В те дни, когда собирался второй Соединенный ландтаг, Георг фон Финке, от имени своих товарищей по партии и, надо полагать, по поручению лиц более высокопоставленных, старался заручиться моим содействием для осуществления плана, согласно которому предполагалось через ландтаг побудить короля к отречению и, обойдя принца Прусского, но якобы с его согласия, установить регентство принцессы при ее несовершеннолетнем сыне. Я тотчас же отклонил это предложение и заявил, что если будет внесено предложение такого содержания, то я отвечу на него предложением возбудить судебное преследование за государственную измену. Финке защищал свое предложение как политически целесообразное, продуманное и подготовленное мероприятие. Принца ввиду его, к сожалению, незаслуженного прозвища Картечный принц он считал неподходящим и утверждал, будто письменное согласие принца имеется. При этом он имел в виду заявление рыцарски настроенного принца о готовности отказаться от наследственных прав, если тем самым можно защитить короля от грозящей ему опасности. Я этого заявления никогда не видел, и принц никогда мне об этом не говорил. Под конец господин фон Финке спокойно и легко оставил попытки привлечь меня на поддержку регентства принцессы, заметив, что без содействия крайних правых, представителем которых он меня считал, не удастся побудить короля к отречению. Беседа происходила у меня в «Hotel des Princes», в нижнем этаже направо, и обеими сторонами было сказано больше, чем можно изложить письменно.
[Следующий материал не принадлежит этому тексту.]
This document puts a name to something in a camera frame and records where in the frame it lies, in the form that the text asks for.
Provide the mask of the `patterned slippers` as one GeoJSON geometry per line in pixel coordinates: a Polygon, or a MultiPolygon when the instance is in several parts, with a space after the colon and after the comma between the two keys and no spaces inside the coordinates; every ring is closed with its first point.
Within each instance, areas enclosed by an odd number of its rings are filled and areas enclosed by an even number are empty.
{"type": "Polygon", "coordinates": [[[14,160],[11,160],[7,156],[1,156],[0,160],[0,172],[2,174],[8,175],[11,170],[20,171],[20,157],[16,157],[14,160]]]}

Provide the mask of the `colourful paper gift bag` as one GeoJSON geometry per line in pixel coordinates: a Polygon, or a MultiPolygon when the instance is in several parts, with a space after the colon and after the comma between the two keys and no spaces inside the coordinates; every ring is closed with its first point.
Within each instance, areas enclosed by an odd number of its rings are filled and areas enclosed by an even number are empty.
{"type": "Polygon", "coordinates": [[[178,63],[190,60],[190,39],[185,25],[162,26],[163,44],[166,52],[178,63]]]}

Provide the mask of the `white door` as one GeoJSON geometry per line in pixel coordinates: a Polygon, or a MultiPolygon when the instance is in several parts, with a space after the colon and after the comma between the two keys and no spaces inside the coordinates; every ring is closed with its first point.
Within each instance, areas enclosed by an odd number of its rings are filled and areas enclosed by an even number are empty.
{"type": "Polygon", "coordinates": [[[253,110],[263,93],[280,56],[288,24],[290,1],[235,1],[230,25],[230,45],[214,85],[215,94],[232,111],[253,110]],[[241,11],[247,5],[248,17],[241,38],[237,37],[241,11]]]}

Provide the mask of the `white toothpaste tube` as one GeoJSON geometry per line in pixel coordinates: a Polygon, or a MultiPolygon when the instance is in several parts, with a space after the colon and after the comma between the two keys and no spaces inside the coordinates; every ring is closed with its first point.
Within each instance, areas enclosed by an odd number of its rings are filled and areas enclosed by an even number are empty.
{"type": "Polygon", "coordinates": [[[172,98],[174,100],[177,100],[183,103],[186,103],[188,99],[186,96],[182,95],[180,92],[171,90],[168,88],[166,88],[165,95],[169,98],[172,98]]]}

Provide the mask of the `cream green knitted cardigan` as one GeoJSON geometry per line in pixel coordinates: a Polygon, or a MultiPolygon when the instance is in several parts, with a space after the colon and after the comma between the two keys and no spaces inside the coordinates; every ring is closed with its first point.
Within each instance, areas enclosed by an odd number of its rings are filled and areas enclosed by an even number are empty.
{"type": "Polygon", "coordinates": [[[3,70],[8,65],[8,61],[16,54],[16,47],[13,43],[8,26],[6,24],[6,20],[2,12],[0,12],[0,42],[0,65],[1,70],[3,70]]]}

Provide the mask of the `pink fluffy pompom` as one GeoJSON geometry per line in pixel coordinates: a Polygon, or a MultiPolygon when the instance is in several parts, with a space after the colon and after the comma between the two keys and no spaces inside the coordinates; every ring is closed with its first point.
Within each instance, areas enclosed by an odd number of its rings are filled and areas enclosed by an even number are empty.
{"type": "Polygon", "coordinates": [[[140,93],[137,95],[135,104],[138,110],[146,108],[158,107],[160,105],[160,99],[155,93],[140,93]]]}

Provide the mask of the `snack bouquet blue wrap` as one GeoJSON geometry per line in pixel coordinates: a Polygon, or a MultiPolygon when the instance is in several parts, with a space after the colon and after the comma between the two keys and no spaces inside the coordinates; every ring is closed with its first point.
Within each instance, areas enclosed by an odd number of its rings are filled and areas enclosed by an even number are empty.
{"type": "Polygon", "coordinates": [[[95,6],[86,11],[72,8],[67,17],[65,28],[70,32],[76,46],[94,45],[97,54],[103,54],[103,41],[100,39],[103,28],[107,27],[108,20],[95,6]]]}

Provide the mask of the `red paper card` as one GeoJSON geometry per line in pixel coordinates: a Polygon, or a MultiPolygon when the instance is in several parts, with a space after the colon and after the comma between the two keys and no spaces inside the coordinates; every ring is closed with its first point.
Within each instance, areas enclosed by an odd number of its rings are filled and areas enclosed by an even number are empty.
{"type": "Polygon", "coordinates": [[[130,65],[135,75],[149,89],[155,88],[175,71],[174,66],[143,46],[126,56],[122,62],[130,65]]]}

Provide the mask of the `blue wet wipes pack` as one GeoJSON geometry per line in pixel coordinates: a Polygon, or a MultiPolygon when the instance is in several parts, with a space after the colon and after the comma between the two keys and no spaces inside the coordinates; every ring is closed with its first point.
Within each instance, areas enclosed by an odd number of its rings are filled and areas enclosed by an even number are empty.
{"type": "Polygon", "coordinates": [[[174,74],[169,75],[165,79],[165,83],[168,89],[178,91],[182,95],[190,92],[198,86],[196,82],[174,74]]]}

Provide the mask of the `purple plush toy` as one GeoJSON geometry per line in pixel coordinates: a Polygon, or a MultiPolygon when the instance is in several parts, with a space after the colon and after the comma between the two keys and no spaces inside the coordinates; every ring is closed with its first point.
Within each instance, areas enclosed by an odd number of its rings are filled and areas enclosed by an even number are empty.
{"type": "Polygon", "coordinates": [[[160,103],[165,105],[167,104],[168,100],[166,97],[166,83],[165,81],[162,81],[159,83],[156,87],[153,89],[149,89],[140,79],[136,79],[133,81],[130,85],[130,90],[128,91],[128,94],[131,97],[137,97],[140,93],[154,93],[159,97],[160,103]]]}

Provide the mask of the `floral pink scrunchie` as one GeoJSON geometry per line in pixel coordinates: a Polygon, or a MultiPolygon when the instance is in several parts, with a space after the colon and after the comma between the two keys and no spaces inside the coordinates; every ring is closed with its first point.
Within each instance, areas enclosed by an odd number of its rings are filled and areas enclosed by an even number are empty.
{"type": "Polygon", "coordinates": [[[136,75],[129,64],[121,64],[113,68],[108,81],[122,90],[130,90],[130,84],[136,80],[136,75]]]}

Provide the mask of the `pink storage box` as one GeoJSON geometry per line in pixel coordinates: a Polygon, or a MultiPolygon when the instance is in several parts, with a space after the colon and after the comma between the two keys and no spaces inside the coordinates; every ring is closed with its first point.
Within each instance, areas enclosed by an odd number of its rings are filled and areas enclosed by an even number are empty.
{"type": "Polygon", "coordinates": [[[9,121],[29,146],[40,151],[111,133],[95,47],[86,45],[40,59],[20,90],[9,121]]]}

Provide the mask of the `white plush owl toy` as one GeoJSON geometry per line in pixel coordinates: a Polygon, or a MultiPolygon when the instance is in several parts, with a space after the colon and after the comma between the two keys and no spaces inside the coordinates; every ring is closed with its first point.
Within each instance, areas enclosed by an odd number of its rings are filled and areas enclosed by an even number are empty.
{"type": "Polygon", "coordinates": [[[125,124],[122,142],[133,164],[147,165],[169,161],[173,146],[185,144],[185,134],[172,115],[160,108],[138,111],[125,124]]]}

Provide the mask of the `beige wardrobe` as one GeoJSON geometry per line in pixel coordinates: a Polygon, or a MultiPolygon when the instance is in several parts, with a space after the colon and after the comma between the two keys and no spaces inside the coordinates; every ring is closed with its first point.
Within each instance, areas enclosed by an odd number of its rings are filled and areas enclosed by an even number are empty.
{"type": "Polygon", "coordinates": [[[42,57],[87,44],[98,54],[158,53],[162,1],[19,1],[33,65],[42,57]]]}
Я никогда не говорил императору Вильгельму ни об этом случае, ни о тех высказываниях, которые мне пришлось слышать от его супруги в мартовские дни в Потсдамском дворце, и не знаю, говорили ли ему об этом другие; я молчал об этих фактах даже в такие времена, как четырехлетний конфликт, война с Австрией и времена «культуркампфа», когда в лице королевы Августы я должен был признать противника, подвергшего самому тяжелому за всю мою жизнь испытанию мои нервы и мою способность отстаивать то, что я почитал своим долгом.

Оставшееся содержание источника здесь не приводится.